Introduction: Smooth muscle cell (SMC) accumulation is central to the pathogenesis of elastin-defective arterial diseases, such as atherosclerosis, pulmonary hypertension and supravalvular aortic stenosis (SVAS). We previously demonstrated that elastin deficiency activates the Notch pathway in aortic SMCs, resulting in hypermuscularization and stenosis. Activation of Notch is catalyzed by the enzyme gamma-secretase, but the role of specific catalytic subunits presenilin (PSEN)-1 or PSEN-2 in elastin aortopathy is not defined. Psen1 (-/-) mice die shortly after birth with intracranial hemorrhage and bone abnormalities, while Psen2 (-/-) mice are viable.

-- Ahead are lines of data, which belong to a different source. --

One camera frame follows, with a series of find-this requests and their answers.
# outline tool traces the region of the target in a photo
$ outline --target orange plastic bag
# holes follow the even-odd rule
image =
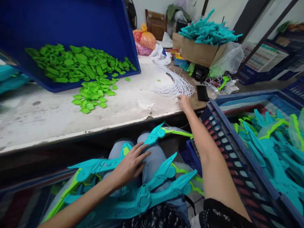
[[[156,39],[152,33],[148,32],[148,28],[146,24],[143,22],[142,26],[140,27],[141,30],[133,30],[133,36],[137,43],[145,46],[146,48],[150,48],[152,50],[155,49],[156,46]]]

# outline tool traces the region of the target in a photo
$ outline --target white table surface
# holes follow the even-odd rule
[[[0,154],[180,112],[176,99],[151,91],[172,85],[171,78],[148,57],[139,56],[139,63],[141,74],[130,76],[130,82],[121,78],[117,94],[105,96],[108,107],[97,106],[89,114],[71,102],[79,88],[50,93],[32,83],[5,96],[0,100]]]

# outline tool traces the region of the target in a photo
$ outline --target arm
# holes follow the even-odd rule
[[[78,200],[41,224],[39,228],[76,227],[100,202],[117,189],[122,188],[138,177],[145,167],[145,163],[142,163],[142,161],[151,154],[150,152],[146,152],[140,155],[148,146],[144,145],[140,147],[142,144],[143,142],[136,144],[106,179],[99,182]]]
[[[205,198],[218,200],[251,221],[235,188],[226,161],[208,130],[191,108],[189,97],[178,96],[178,103],[187,116],[200,156]]]

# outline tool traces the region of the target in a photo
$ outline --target wall
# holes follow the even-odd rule
[[[258,19],[255,26],[247,36],[244,42],[250,41],[258,43],[265,33],[270,29],[273,23],[278,19],[281,13],[286,9],[291,0],[272,0],[264,11],[263,15]],[[279,25],[268,37],[273,39],[277,34],[277,28],[286,21],[292,20],[295,22],[304,21],[304,0],[299,0],[295,6],[289,11],[289,13],[282,19]]]
[[[165,14],[168,5],[177,5],[178,2],[184,2],[184,0],[133,0],[137,15],[137,28],[140,29],[142,23],[146,23],[145,9],[156,13]],[[192,19],[198,18],[201,15],[204,2],[205,0],[186,0],[187,7],[195,4],[194,7],[190,7],[190,10],[187,10],[187,13],[193,17]]]
[[[247,2],[248,0],[209,0],[205,16],[215,9],[209,21],[222,23],[223,17],[225,17],[225,26],[233,29]]]

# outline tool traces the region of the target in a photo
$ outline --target person's left hand
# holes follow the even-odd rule
[[[151,152],[141,154],[148,144],[141,145],[143,145],[143,142],[136,144],[105,179],[109,181],[114,191],[126,186],[143,171],[146,163],[142,163],[142,161],[148,157]]]

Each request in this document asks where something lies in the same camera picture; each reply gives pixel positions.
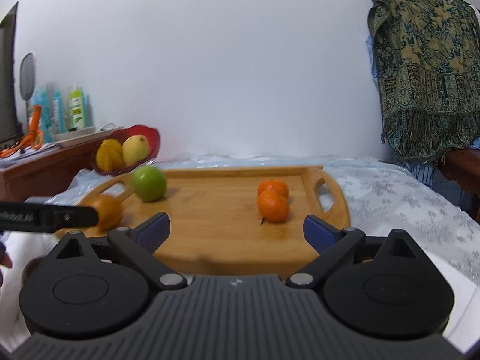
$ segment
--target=wooden tray
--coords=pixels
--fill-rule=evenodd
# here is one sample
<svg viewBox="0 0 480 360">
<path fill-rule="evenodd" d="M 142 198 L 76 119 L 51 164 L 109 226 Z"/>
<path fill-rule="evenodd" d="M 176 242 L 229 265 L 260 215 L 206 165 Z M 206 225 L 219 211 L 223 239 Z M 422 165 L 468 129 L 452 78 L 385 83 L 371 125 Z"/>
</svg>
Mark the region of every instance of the wooden tray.
<svg viewBox="0 0 480 360">
<path fill-rule="evenodd" d="M 167 192 L 157 202 L 144 203 L 133 193 L 130 173 L 96 187 L 79 205 L 115 184 L 123 184 L 125 191 L 119 195 L 125 210 L 121 226 L 133 228 L 157 212 L 166 212 L 171 234 L 154 255 L 172 269 L 192 274 L 277 273 L 284 278 L 318 255 L 303 239 L 307 215 L 315 214 L 337 228 L 350 226 L 343 193 L 321 166 L 164 170 L 164 174 Z M 257 186 L 271 178 L 289 186 L 290 217 L 286 223 L 260 225 Z M 324 183 L 334 197 L 328 211 L 317 198 Z M 90 228 L 86 235 L 104 234 Z"/>
</svg>

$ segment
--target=wooden furniture
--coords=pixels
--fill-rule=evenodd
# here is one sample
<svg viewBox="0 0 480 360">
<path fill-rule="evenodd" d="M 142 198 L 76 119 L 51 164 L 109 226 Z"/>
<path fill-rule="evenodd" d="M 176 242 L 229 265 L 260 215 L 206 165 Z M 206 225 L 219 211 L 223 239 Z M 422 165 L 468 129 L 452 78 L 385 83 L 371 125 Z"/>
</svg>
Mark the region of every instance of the wooden furniture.
<svg viewBox="0 0 480 360">
<path fill-rule="evenodd" d="M 92 169 L 90 157 L 101 139 L 26 159 L 0 169 L 0 200 L 23 202 L 31 196 L 65 191 L 80 169 Z"/>
<path fill-rule="evenodd" d="M 166 212 L 171 233 L 155 252 L 171 268 L 184 273 L 252 275 L 277 273 L 286 277 L 318 254 L 303 238 L 309 214 L 337 228 L 350 226 L 350 214 L 338 184 L 322 167 L 165 170 L 165 198 L 142 202 L 130 187 L 132 174 L 109 180 L 86 195 L 79 205 L 120 183 L 124 215 L 119 226 L 136 227 L 157 212 Z M 285 223 L 261 225 L 256 207 L 257 186 L 276 178 L 290 189 L 290 216 Z M 334 196 L 324 211 L 316 192 L 324 183 Z M 102 236 L 97 228 L 88 236 Z"/>
<path fill-rule="evenodd" d="M 447 180 L 456 181 L 462 190 L 480 197 L 480 150 L 450 150 L 445 160 L 440 161 L 438 169 Z M 469 214 L 480 223 L 478 199 L 476 207 Z"/>
</svg>

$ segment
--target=wooden cabinet
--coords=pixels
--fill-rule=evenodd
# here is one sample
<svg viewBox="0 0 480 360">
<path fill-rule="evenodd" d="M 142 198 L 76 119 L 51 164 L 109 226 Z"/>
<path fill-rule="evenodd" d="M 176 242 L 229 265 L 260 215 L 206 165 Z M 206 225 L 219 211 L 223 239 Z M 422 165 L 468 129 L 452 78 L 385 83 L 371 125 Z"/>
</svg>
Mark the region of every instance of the wooden cabinet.
<svg viewBox="0 0 480 360">
<path fill-rule="evenodd" d="M 475 193 L 477 198 L 469 215 L 480 223 L 480 150 L 450 150 L 439 161 L 438 169 L 447 180 L 456 181 L 465 192 Z"/>
<path fill-rule="evenodd" d="M 0 200 L 23 202 L 31 196 L 65 191 L 80 169 L 92 169 L 90 158 L 101 139 L 59 149 L 7 169 L 0 169 Z"/>
</svg>

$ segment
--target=yellow fruit
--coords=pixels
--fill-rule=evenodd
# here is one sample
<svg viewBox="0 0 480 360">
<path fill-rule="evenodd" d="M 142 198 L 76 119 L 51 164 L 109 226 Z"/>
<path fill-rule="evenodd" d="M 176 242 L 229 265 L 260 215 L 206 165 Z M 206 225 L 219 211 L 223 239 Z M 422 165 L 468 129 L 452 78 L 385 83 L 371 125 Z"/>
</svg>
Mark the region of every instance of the yellow fruit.
<svg viewBox="0 0 480 360">
<path fill-rule="evenodd" d="M 122 170 L 125 167 L 122 144 L 116 139 L 105 139 L 95 155 L 97 167 L 104 172 Z"/>
<path fill-rule="evenodd" d="M 123 161 L 126 166 L 142 161 L 150 154 L 150 145 L 145 135 L 132 135 L 123 143 Z"/>
</svg>

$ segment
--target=white tray
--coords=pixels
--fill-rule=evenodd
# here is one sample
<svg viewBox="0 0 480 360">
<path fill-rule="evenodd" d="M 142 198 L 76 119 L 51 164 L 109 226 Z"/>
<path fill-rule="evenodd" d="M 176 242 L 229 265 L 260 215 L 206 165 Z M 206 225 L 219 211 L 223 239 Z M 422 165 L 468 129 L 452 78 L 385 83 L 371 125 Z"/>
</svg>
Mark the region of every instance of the white tray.
<svg viewBox="0 0 480 360">
<path fill-rule="evenodd" d="M 80 143 L 89 142 L 91 140 L 105 138 L 115 130 L 118 130 L 118 128 L 119 127 L 104 131 L 95 131 L 95 127 L 87 127 L 77 131 L 54 135 L 53 139 L 57 140 L 57 138 L 60 138 L 61 140 L 57 140 L 57 143 L 60 145 L 60 147 L 66 148 L 79 145 Z"/>
</svg>

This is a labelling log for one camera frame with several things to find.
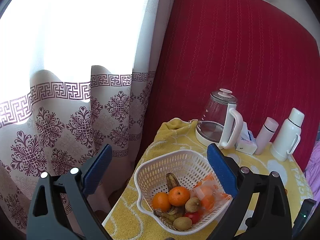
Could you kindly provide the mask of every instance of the pink blanket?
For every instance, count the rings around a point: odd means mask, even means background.
[[[305,174],[314,196],[313,199],[317,201],[318,205],[320,201],[320,141],[317,141],[313,147]]]

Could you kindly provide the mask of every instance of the kettle handle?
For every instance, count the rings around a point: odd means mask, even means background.
[[[233,118],[231,118],[229,113],[236,121],[235,127],[233,129],[231,136],[230,136],[230,132],[233,125]],[[228,104],[226,121],[224,123],[224,128],[223,128],[223,132],[222,132],[218,147],[220,149],[221,148],[230,149],[234,147],[240,135],[242,127],[243,127],[243,118],[242,118],[242,115],[236,110],[236,105]]]

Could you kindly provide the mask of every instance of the yellow towel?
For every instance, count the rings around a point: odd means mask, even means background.
[[[191,149],[206,156],[207,147],[199,143],[195,136],[196,123],[197,121],[184,122],[178,118],[163,123],[138,166],[160,155],[180,149]],[[278,171],[288,190],[292,222],[299,212],[302,201],[313,197],[301,169],[292,157],[283,163],[278,162],[270,154],[269,147],[259,156],[247,155],[234,149],[222,150],[222,152],[236,160],[239,166],[247,166],[255,173],[268,175],[271,171]],[[209,236],[217,224],[214,221],[203,230],[189,236],[173,235],[162,229],[152,217],[141,213],[137,208],[137,199],[138,192],[132,176],[105,225],[105,229],[114,240],[164,240],[168,237],[176,240],[202,240]],[[254,194],[247,212],[248,217],[252,215],[257,199],[258,194]],[[242,224],[238,234],[243,230],[245,226]]]

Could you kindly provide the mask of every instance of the patterned curtain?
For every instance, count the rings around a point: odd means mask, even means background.
[[[88,201],[109,212],[108,196],[134,169],[172,3],[9,4],[0,19],[0,207],[21,231],[40,174],[65,174],[106,143],[113,160]]]

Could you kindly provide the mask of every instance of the kettle base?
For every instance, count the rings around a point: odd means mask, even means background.
[[[223,148],[223,147],[221,147],[221,146],[219,145],[219,143],[212,142],[212,141],[204,138],[204,137],[197,131],[197,129],[196,129],[196,138],[197,138],[197,140],[198,140],[201,144],[203,144],[204,146],[207,146],[207,147],[208,147],[210,144],[215,143],[220,150]]]

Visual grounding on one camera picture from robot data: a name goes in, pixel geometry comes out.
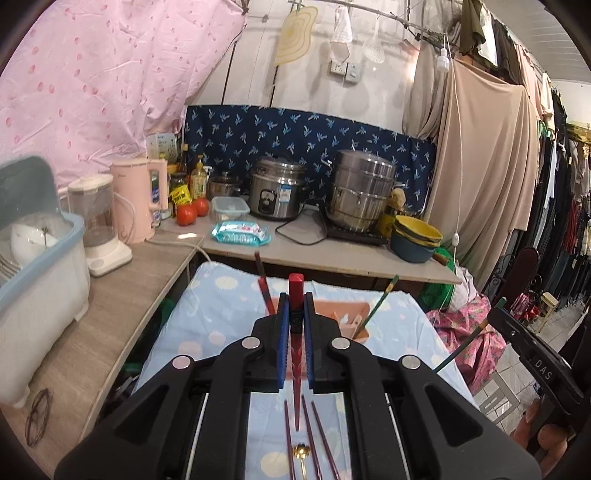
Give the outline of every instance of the light switch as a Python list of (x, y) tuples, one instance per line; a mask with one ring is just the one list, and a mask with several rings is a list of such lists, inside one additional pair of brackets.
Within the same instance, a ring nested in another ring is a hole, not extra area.
[(345, 81), (349, 83), (359, 83), (361, 80), (361, 71), (356, 63), (347, 64), (347, 75)]

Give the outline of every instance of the yellow bowl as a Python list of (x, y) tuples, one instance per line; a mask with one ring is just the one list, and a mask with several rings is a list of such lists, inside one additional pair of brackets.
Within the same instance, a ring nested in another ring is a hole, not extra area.
[(417, 240), (426, 242), (441, 242), (443, 240), (443, 235), (439, 230), (418, 218), (397, 215), (396, 225), (399, 227), (399, 230), (415, 237)]
[(406, 231), (401, 230), (398, 225), (394, 225), (394, 228), (392, 229), (392, 231), (396, 232), (400, 236), (403, 236), (405, 239), (411, 241), (414, 244), (421, 245), (422, 247), (437, 248), (441, 245), (441, 240), (439, 240), (439, 241), (419, 240), (415, 236), (409, 235)]

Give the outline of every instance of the navy blue patterned curtain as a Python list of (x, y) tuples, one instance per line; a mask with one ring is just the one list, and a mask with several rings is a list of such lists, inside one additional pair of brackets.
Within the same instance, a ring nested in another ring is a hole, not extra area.
[(435, 145), (373, 125), (314, 112), (248, 105), (190, 106), (185, 142), (217, 172), (231, 170), (250, 185), (258, 157), (284, 157), (306, 166), (310, 198), (329, 195), (330, 162), (339, 150), (364, 150), (396, 165), (407, 208), (421, 212), (435, 166)]

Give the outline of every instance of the wall outlet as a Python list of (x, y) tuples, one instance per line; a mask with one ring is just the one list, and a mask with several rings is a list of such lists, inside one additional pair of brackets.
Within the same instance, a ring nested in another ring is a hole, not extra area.
[(359, 83), (361, 80), (361, 71), (359, 69), (359, 65), (356, 63), (348, 63), (347, 64), (347, 75), (345, 76), (345, 81), (349, 83)]
[(344, 77), (347, 74), (347, 63), (339, 65), (335, 61), (331, 61), (330, 72), (334, 75), (341, 75), (342, 77)]

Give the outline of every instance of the pot lid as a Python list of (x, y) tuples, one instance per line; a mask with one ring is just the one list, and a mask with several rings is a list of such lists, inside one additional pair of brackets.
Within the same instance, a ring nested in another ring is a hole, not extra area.
[(227, 185), (236, 185), (240, 182), (238, 177), (233, 176), (229, 171), (223, 171), (221, 175), (217, 177), (212, 177), (208, 180), (211, 183), (223, 183)]
[(396, 173), (396, 167), (389, 160), (361, 150), (339, 150), (335, 162), (341, 168), (357, 170), (388, 180), (393, 180)]
[(306, 168), (299, 163), (287, 160), (285, 158), (261, 157), (256, 163), (257, 167), (268, 168), (271, 171), (282, 170), (292, 171), (294, 173), (303, 173)]
[(113, 183), (113, 175), (99, 173), (97, 175), (86, 175), (74, 180), (68, 185), (69, 192), (89, 192), (105, 187)]

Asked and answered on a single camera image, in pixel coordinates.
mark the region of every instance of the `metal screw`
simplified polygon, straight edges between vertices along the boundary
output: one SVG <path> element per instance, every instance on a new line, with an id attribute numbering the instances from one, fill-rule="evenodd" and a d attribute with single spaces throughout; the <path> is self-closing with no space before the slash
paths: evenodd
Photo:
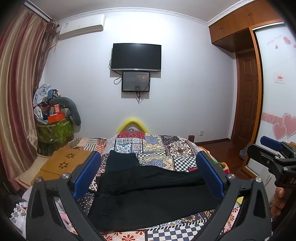
<path id="1" fill-rule="evenodd" d="M 67 178 L 69 178 L 69 176 L 70 176 L 69 173 L 64 173 L 64 174 L 62 175 L 62 179 L 67 179 Z"/>
<path id="2" fill-rule="evenodd" d="M 37 178 L 35 179 L 35 181 L 36 181 L 37 183 L 41 182 L 41 180 L 42 180 L 42 177 L 37 177 Z"/>
<path id="3" fill-rule="evenodd" d="M 255 180 L 256 180 L 256 182 L 258 182 L 258 183 L 261 183 L 261 182 L 262 182 L 262 179 L 259 178 L 259 177 L 256 177 Z"/>
<path id="4" fill-rule="evenodd" d="M 235 175 L 232 173 L 228 173 L 227 178 L 233 180 L 235 178 Z"/>

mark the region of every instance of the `curtain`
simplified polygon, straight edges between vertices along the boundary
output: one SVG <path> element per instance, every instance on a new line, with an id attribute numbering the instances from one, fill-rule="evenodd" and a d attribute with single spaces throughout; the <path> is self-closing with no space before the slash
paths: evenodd
<path id="1" fill-rule="evenodd" d="M 56 21 L 22 7 L 0 36 L 0 155 L 15 190 L 37 157 L 32 101 L 55 34 Z"/>

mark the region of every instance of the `bed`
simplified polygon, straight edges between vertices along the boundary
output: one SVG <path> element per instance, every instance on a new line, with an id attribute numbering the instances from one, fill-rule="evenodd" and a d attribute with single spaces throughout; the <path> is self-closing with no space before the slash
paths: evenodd
<path id="1" fill-rule="evenodd" d="M 185 138 L 148 134 L 134 129 L 122 131 L 110 139 L 76 138 L 69 142 L 65 147 L 90 151 L 95 150 L 102 156 L 102 164 L 89 187 L 89 191 L 83 198 L 78 200 L 80 208 L 86 215 L 88 214 L 94 199 L 93 193 L 97 189 L 96 177 L 100 176 L 105 171 L 105 164 L 110 150 L 115 150 L 120 153 L 133 152 L 137 155 L 141 165 L 154 165 L 168 170 L 183 172 L 189 172 L 196 167 L 195 156 L 199 151 L 204 150 L 213 162 L 220 165 L 226 173 L 229 173 L 226 163 L 218 163 L 211 156 L 209 151 L 196 146 Z M 186 200 L 184 200 L 184 203 L 177 203 L 176 205 L 185 204 Z M 231 229 L 239 209 L 240 205 L 236 202 L 222 233 Z M 107 241 L 188 241 L 201 230 L 203 225 L 209 220 L 209 218 L 211 218 L 213 212 L 214 210 L 207 210 L 141 230 L 132 230 L 129 232 L 99 230 L 99 232 Z M 71 226 L 70 231 L 76 233 L 73 226 Z"/>

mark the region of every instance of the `cabinet door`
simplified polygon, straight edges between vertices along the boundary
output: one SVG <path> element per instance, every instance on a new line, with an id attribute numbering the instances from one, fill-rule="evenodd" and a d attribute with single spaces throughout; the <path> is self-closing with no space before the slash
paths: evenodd
<path id="1" fill-rule="evenodd" d="M 254 24 L 272 20 L 263 0 L 257 0 L 248 4 L 247 9 L 250 12 Z"/>
<path id="2" fill-rule="evenodd" d="M 246 6 L 237 9 L 231 14 L 233 15 L 235 23 L 239 29 L 238 31 L 254 25 L 254 22 Z"/>
<path id="3" fill-rule="evenodd" d="M 222 27 L 223 37 L 231 35 L 231 34 L 240 30 L 237 25 L 237 22 L 234 18 L 233 13 L 228 14 L 227 16 L 222 18 L 220 20 L 220 23 L 221 23 L 221 27 Z"/>
<path id="4" fill-rule="evenodd" d="M 220 21 L 217 21 L 216 23 L 211 25 L 209 28 L 210 28 L 210 35 L 211 35 L 212 43 L 223 38 Z"/>
<path id="5" fill-rule="evenodd" d="M 279 19 L 281 16 L 277 13 L 277 11 L 271 6 L 266 0 L 262 0 L 263 4 L 265 5 L 269 15 L 272 19 Z"/>

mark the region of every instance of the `television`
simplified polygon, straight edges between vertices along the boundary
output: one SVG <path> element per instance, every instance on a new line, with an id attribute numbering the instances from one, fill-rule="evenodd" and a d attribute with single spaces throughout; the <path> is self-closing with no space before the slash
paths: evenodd
<path id="1" fill-rule="evenodd" d="M 149 92 L 150 73 L 149 72 L 123 72 L 121 81 L 123 92 Z"/>
<path id="2" fill-rule="evenodd" d="M 113 44 L 111 70 L 161 71 L 161 45 Z"/>

Methods: Western blot and qRT-PCR for PSEN-1 and -2 were performed on human aortic SMCs in culture and wildtype and elastin null aortas at postnatal day (P) 0.5. Genetic deletion of cell type-specific Psen1 and/or global Psen2 was performed on the elastin mutant background. For SMC- or endothelial cell (EC)-specific Psen1 deletion, pregnant dams were injected with tamoxifen at embryonic days 14.5 and 15.5, and elastin mutant pups carrying no Cre, Acta2-CreER T2 , or Cdh5-CreER T2 were analyzed at P0.5. Results: PSEN-1 and -2 are upregulated in aortic SMCs with elastin deficiency in human and mouse. Global Psen2 deletion partially attenuates Notch downstream gene expression and SMC proliferation, mitigating elastin aortopathy while Psen1 deletion in SMCs more significantly inhibits this aortopathy and improves survival of elastin null pups. In contrast, Psen1 deletion in ECs does not improve aortic disease. The combination of global Psen2 deletion and SMC-specific Psen1 deletion has additive rescue effects on elastin aortopathy. In addition, SMC-specific Psen1 deletion rescues hypermuscularization in newborns heterozygous for the elastin null gene, which genetically mimics human SVAS. Conclusions: Elastin insufficiency in SMCs leads to upregulation of PSEN-1 and -2, which induce Notch signaling and SMC proliferation. Among PSEN subunits and vascular cell types, SMC PSEN-1 plays the major role in elastin aortopathy. Selective inhibition of SMC PSEN-1 may be an attractive therapeutic strategy for SVAS to improve efficacy and mitigate off-target effects of gamma-secretase blockade.